REplican: A Regular Expression based web replicator

The most flexible way to copy files on the web!

REplican is a powerful web replicator based on regular expressions. Regular expressions allow either great specificity or generality, giving you a lot of power to retrieve whatever you wish from the web.

Usage: java REplican-1.5.0.jar [args...] URL [URL...]

The jar file, that includes all the source, can be downloaded from http://sourceforge.net/project/showfiles.php?group_id=200370

Arguments (RE = Regular Expression)

--PathAccept=REa RE of URL paths to accept.
--PathReject=REa RE of URL paths to reject.
--PathExamine=REa RE of URL paths to examine for other links.
--PathIgnore=REa RE of URL paths to ignore for other links.
--PathSave=REa RE of URL paths to save.
--PathRefuse=REa RE of URL paths not to save.
--MIMEAccept=REa RE of MIME types to accept.
--MIMEReject=REa RE of MIME types to reject.
--MIMEExamine=REa RE of MIME types to examine for other links.
--MIMEIgnore=REa RE of MIME types to examine for other links.
--MIMESave=REa RE of MIME types to save.
--MIMERefuse=RE a RE of MIME types not to save.
--LogLevel=LEVEL Possible values for LEVEL are: SEVERE, WARNING, INFO, CONFIG, FINE, FINER, FINEST, ALL, OFF. Default: INFO.
--Username=NAME A username to provide if requested by server.
--Password=PASSWORD A password to provide if requested by server.
--Overwrite[=TRUE|FALSE] Whether or not to overwrite files if they already exist locally. Default: FALSE
--SetLastModified[=TRUE|FALSE] Set the date on the file created to the date on the associated URL.
--IfModifiedSince[=TRUE|FALSE] Only overwrite an existing file if the associated URL is newer. Assumes all files were created using the --SetLastModified flag and the --Overwrite flag is used. Essentially, if you want to keep date information, always use all three flags (--Overwrite, --SetLastModified, and --IfModifiedSince) when replicating.
--Directory=String The directory to replicate to, instead of the current working directory.
--UserAgent=String Set the User-Agent identifier.

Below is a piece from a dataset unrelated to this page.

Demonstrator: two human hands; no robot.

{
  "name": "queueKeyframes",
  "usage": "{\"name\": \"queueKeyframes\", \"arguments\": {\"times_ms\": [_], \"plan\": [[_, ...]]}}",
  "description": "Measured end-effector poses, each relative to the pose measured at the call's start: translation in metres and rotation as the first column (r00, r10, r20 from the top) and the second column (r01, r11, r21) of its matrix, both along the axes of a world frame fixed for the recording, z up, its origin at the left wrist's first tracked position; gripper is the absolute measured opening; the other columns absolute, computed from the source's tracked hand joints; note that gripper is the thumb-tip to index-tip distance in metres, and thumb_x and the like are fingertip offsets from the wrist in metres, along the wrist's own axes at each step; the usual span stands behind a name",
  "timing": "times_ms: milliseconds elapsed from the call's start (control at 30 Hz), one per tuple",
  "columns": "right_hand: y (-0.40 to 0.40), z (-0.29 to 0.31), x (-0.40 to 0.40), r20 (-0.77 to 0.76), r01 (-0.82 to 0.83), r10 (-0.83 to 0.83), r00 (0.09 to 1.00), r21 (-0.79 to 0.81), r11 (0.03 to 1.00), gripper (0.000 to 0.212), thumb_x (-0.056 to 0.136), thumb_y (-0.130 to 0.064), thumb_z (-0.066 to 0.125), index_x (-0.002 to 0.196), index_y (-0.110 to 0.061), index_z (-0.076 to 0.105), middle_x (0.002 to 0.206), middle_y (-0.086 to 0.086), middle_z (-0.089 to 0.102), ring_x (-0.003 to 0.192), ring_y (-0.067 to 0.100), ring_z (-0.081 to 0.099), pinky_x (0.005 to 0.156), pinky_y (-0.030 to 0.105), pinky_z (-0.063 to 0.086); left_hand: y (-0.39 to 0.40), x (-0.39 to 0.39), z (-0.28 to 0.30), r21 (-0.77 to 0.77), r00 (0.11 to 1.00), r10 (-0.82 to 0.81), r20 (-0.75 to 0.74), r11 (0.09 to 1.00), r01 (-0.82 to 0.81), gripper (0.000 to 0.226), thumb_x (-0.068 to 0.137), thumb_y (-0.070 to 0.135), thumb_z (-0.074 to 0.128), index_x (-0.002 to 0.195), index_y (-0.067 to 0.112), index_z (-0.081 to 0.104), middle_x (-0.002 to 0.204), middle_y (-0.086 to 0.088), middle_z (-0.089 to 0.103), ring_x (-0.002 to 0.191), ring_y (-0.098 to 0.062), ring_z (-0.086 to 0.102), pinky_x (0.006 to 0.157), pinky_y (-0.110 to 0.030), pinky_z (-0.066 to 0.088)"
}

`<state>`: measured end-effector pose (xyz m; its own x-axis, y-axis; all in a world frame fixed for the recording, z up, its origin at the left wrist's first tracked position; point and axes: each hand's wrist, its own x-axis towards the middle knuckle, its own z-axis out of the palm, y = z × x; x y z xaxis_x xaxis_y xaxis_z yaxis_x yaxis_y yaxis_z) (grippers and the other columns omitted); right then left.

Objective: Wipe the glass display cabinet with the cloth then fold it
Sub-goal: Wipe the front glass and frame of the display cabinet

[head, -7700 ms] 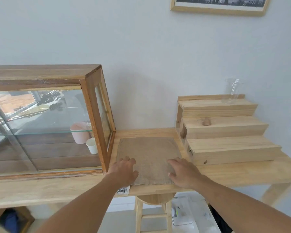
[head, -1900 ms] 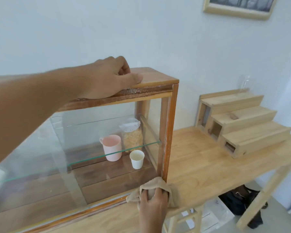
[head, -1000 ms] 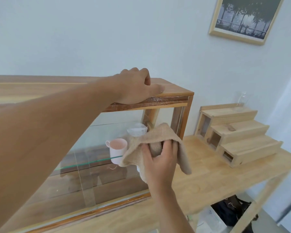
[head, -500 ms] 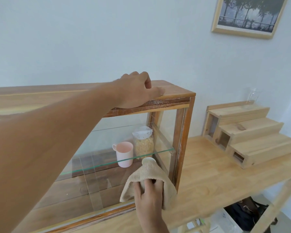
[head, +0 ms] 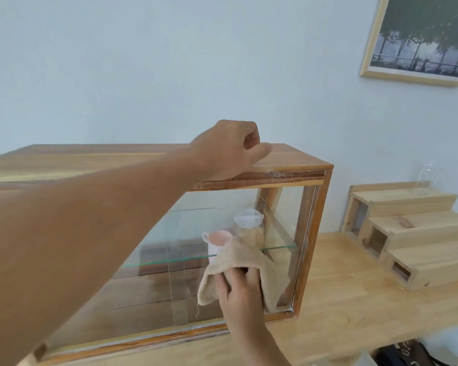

Default: Java/1.5.0
--LoadCookies=String... Load cookies from file(s).
--SaveCookies=String Save cookies to file.
--IgnoreCookies[=TRUE|FALSE] If you want to ignore all cookies. Default: FALSE
--IndexName=String The file name to save paths ending with a '/'. Default: index.html
--FollowRedirects[=TRUE|FALSE] Follow redirections. Default: TRUE.
--StopOn=HTTP return code... The return codes REplican should stop on. Examples include 403, 404, etc.
--CheckpointEvery=# Write a checkpoint file every # changes (additions, downloads, etc.). REplican checks for the file on startup and uses it to initialize its state. This is very useful if one has a lot of files to process and the machine crashes, the network dies, etc.; REplican does not have to start over examining the entire web site(s).
--CheckpointFile=String The name of the checkpoint file (default: REplican.cp).
--Interesting=Regular expression... Any number of regular expressions that match patterns inside <...> pairs for consideration by REplican. The capturing group(s) contain the URLs to be considered. The default set is:
    <\s*[aA].+[hH][rR][eE][fF]\s*=[\"']?([^\"'#>]*)
    <\s*[lL][iI][nN][kK].+[hH][rR][eE][fF]\s*=[\"']?([^\"'#>]*)
    <\s*[iI][mM][gG]".+[sS][rR][cC]\s*=[\"']?([^\"'#>]*)
    <\s*[fF][rR][aA][mM][eE].+[sS][rR][cC]\s*=[\"']?([^\"'#>]*)
    
If you want to remove all of these, see the Boring argument, and add your own.
--Boring Remove all the Interesting regular expressions. You'll want to add some after using the Interesting argument.
--FilenameRewrite=String --FilenameRewrite=String These arguments must come in pairs. The first is a pattern to match, and the second is a replacement string. For example, if you want to remove anything after a '.wmv', you can do:
--FilenameRewrite="\\.wmv.*"
--FilenameRewrite=".wmv"
    
If you want to combine all find from a content distribution network in to one directory:
--FilenameRewrite="[1234].cdn.site.com"
--FilenameRewrite="cdn.site.com"
    
If you want to remove certain characters from saved files:
--FilenameRewrite="%20"
--FilenameRewrite=" "
--FilenameRewrite="\\&"
--FilenameRewrite="AMP"
--FilenameRewrite="\\="
--FilenameRewrite="EQ"
--FilenameRewrite="\\?"
--FilenameRewrite="QUES"
    
--PrintAccept[=TRUE|FALSE]
--PrintReject[=TRUE|FALSE]
--PrintExamine[=TRUE|FALSE]
--PrintIgnore[=TRUE|FALSE]
--PrintSave[=TRUE|FALSE]
--PrintRefuse[=TRUE|FALSE]
--PrintAdd[=TRUE|FALSE]
Whether to display the results of specific operations. By default, only --PrintSave is active.
--Help Print the command line options and exit.
--Version Print the version and exit.

Algorithm

First, a URL is checked to see whether it should be accepted or rejected. Note: even the initial URL from the command line must be accepted and not rejected, or nothing will be done. Also note: if you don't specify to accept a certain set of URLs (or reject a set), all URLs found will be considered for replication. This probably isn't what you want as it will attempt to replicate all parts of the web linked to from the initial URL(s). You control acceptance via the --PathAccept, --PathReject, --MIMEAccept, and --MINEReject command line regular expression arguments. The Path arguments take regular expressions that match URLs; MIME that match MIME types. For each pair, Accept's are found before Reject's, so the Reject's can be a subset of what is Accept'ed.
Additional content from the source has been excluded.